Exercise goal:
Could you retype, exactly as written, every line from the top of the records through the line that contains "Note to the class: point out the hand-held right gripper left"?
━━━━
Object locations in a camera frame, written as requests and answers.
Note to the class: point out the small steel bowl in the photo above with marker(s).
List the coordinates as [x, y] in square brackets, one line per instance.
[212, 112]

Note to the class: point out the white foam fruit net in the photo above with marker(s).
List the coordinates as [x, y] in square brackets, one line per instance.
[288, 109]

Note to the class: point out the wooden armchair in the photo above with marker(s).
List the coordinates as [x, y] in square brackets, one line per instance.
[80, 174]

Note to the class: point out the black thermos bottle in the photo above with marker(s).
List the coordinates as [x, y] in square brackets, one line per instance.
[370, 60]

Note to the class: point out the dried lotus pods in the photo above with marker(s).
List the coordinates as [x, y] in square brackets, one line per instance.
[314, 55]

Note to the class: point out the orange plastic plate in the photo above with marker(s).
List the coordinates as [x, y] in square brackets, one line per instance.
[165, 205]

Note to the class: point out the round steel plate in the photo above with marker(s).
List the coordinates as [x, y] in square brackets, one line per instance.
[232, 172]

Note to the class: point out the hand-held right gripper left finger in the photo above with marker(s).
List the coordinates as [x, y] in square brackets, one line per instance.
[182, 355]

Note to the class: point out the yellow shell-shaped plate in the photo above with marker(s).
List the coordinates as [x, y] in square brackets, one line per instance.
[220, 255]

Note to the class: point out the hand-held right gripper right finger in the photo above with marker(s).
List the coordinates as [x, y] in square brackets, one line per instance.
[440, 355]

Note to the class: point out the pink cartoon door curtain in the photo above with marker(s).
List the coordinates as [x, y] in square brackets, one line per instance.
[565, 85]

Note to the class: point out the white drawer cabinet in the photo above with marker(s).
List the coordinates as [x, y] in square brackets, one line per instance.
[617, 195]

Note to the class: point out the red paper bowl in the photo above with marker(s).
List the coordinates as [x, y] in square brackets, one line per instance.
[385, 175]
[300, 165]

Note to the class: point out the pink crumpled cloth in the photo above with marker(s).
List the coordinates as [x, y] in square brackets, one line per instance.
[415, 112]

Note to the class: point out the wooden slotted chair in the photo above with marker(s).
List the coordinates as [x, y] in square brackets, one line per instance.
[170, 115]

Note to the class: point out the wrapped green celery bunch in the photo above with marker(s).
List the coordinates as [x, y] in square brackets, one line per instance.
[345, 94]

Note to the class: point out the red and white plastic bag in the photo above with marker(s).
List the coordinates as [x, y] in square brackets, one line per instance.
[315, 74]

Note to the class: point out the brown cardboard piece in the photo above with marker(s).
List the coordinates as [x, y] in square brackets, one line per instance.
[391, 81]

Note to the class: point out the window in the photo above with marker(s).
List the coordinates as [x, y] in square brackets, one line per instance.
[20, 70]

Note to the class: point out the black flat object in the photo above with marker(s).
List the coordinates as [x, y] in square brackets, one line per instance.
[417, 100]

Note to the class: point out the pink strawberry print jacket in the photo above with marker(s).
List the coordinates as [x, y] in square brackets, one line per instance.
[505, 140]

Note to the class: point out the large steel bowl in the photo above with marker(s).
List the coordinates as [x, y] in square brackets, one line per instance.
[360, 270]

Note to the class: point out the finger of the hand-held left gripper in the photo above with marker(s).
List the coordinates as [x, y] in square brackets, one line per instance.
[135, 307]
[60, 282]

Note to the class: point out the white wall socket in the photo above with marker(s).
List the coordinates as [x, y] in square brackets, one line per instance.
━━━━
Response to the task:
Object locations in a camera frame, written as requests and answers.
Note to the class: point out the small steel bowl in the photo above with marker(s).
List the coordinates as [x, y] in square brackets, one line per instance.
[212, 112]

Note to the class: point out the white foam fruit net in the photo above with marker(s).
List the coordinates as [x, y] in square brackets, one line per instance.
[288, 109]

Note to the class: point out the wooden armchair in the photo above with marker(s).
List the coordinates as [x, y] in square brackets, one line per instance.
[80, 174]

Note to the class: point out the black thermos bottle in the photo above with marker(s).
List the coordinates as [x, y] in square brackets, one line per instance.
[370, 60]

Note to the class: point out the dried lotus pods in the photo above with marker(s).
List the coordinates as [x, y] in square brackets, one line per instance.
[314, 55]

Note to the class: point out the orange plastic plate in the photo above with marker(s).
List the coordinates as [x, y] in square brackets, one line per instance.
[165, 205]

Note to the class: point out the round steel plate in the photo above with marker(s).
List the coordinates as [x, y] in square brackets, one line per instance.
[232, 172]

Note to the class: point out the hand-held right gripper left finger in the photo above with marker(s).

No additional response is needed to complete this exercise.